Airport in Tennessee, United States

Murfreesboro Municipal Airport is a city-owned, public-use airport located 2 nmi north of the central business district of Murfreesboro, a city in Rutherford County, Tennessee, United States. This airport is included in the National Plan of Integrated Airport Systems for 2011–2015, which categorized it as a general aviation airport. Although most U.S. airports use the same three-letter location identifier for the FAA and IATA, this airport is assigned MBT by the FAA, but has no designation from the IATA (which assigned MBT to Masbate Airport in the Philippines).

It is the home of the Middle Tennessee State University Aerospace Department, which has one of the largest university Air Traffic Collegiate Training Initiative (AT-CTI) programs in the country, and their aircraft and simulators. Aircraft owned by MTSU include 30 Diamond DA40s, a Diamond DA20, five Piper PA-44 Seminoles, a Piper PA-18 Super Cub, a de Havilland Canada DHC-2 Beaver, and a Beechcraft King Air 350.

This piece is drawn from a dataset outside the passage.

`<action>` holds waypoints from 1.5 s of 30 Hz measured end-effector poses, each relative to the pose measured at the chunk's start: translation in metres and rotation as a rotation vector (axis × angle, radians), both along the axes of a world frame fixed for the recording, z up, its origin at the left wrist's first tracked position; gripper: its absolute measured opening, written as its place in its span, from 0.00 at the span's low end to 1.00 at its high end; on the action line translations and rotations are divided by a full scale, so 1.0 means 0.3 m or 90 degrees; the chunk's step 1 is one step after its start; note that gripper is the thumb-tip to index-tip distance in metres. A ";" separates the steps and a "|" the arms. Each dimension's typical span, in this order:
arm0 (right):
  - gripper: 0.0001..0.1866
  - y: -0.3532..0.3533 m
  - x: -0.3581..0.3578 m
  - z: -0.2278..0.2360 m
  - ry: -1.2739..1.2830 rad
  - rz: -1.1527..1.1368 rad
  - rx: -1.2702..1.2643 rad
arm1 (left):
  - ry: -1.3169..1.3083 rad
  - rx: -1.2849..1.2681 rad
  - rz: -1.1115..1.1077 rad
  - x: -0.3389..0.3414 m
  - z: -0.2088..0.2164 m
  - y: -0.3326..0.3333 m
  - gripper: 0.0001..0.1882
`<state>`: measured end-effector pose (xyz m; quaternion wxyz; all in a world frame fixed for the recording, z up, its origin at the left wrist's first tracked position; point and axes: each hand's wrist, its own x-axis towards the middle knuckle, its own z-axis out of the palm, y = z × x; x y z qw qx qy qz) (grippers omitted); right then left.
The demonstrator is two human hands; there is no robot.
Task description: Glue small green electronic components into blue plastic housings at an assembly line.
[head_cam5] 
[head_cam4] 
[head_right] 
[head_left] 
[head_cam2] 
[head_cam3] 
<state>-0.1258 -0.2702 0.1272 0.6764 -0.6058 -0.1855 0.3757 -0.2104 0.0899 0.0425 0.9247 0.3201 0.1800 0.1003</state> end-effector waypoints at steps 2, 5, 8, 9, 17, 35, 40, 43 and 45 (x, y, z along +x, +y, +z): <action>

The Murfreesboro Municipal Airport is one of the only general aviation airports in the State of Tennessee that does not receive tax payer money. The money used to maintain the airport is entirely generated by leases and fuel sales.

In 2007 the airport won the Tennessee Airport of the Year award.

== Aircraft ==
Murfreesboro Municipal Airport covers an area of 225 acre at an elevation of 614 ft above mean sea level. It has one runway designated 18/36 with an asphalt surface measuring 4753 by 100 ft.

For the 12-month period ending June 30, 2022, the airport had 87,015 aircraft operations, an average of 238 per day: 98% general aviation, 2% air taxi, and <1% military. At that time there were 133 aircraft based at this airport: 110 single-engine, 19 multi-engine, 3 jet, and 1 helicopter.